++++ EXCERPTED RECORDS ++++

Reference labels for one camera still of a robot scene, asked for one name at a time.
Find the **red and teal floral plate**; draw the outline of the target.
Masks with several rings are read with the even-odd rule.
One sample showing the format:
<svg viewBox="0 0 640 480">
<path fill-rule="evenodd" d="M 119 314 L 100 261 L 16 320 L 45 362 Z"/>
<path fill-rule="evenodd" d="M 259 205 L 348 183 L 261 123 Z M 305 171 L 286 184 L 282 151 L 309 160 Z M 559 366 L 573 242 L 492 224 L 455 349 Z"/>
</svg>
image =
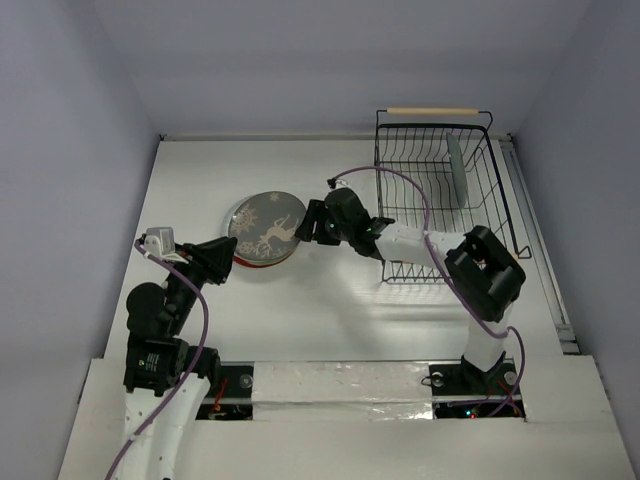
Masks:
<svg viewBox="0 0 640 480">
<path fill-rule="evenodd" d="M 273 267 L 275 265 L 277 265 L 278 263 L 281 262 L 275 262 L 275 263 L 251 263 L 251 262 L 247 262 L 244 259 L 241 259 L 239 257 L 234 256 L 233 261 L 235 262 L 235 264 L 244 267 L 244 268 L 250 268 L 250 269 L 265 269 L 265 268 L 270 268 Z"/>
</svg>

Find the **blue floral rimmed plate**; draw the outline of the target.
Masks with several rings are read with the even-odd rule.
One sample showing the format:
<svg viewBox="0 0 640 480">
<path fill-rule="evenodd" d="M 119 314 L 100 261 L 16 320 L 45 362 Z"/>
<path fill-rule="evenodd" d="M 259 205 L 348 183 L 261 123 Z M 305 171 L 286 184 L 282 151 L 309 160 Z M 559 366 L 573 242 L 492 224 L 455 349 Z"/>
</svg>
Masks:
<svg viewBox="0 0 640 480">
<path fill-rule="evenodd" d="M 459 141 L 449 132 L 446 133 L 446 142 L 456 202 L 459 208 L 465 208 L 468 202 L 468 182 L 461 146 Z"/>
</svg>

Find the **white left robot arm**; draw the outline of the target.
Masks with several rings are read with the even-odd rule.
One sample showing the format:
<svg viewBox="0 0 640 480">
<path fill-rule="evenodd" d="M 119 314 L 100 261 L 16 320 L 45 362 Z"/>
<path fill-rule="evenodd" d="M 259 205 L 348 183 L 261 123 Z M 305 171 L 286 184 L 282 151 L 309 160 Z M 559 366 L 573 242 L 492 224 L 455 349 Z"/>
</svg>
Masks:
<svg viewBox="0 0 640 480">
<path fill-rule="evenodd" d="M 210 312 L 202 289 L 227 281 L 236 245 L 227 236 L 178 244 L 170 227 L 135 240 L 135 250 L 168 275 L 126 298 L 123 445 L 107 478 L 175 478 L 203 400 L 224 383 L 219 353 L 205 344 Z"/>
</svg>

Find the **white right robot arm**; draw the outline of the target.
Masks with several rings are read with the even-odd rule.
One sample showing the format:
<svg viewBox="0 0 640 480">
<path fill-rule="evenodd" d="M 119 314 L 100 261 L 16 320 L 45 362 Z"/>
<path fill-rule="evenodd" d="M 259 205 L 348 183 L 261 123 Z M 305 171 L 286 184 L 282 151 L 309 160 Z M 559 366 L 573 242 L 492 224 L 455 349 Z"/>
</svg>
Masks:
<svg viewBox="0 0 640 480">
<path fill-rule="evenodd" d="M 371 216 L 353 190 L 339 188 L 309 202 L 295 237 L 321 245 L 346 242 L 363 257 L 439 272 L 471 316 L 460 360 L 462 384 L 484 393 L 496 381 L 505 359 L 508 317 L 526 274 L 489 228 L 457 234 L 410 227 Z"/>
</svg>

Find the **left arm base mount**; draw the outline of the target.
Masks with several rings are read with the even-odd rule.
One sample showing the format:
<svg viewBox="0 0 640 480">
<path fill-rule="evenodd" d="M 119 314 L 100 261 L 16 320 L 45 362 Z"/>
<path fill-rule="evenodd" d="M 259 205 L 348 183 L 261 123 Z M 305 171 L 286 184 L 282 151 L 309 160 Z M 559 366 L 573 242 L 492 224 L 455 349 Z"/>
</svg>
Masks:
<svg viewBox="0 0 640 480">
<path fill-rule="evenodd" d="M 253 363 L 223 363 L 220 383 L 199 407 L 196 419 L 208 421 L 249 421 L 253 419 Z"/>
</svg>

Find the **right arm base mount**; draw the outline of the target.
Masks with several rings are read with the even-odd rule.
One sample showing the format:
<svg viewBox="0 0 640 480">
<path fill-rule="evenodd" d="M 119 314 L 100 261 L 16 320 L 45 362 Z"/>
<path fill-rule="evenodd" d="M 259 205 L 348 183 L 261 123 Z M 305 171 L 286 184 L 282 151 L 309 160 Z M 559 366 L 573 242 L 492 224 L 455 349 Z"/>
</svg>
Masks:
<svg viewBox="0 0 640 480">
<path fill-rule="evenodd" d="M 519 418 L 525 406 L 518 372 L 512 362 L 503 364 L 488 385 L 472 385 L 457 363 L 430 364 L 420 384 L 431 392 L 436 419 Z"/>
</svg>

++++

- [DIRECTIONS]:
Say how many lines in the entries above contain the string "outline", offering no other words.

- [YOUR RESPONSE]:
6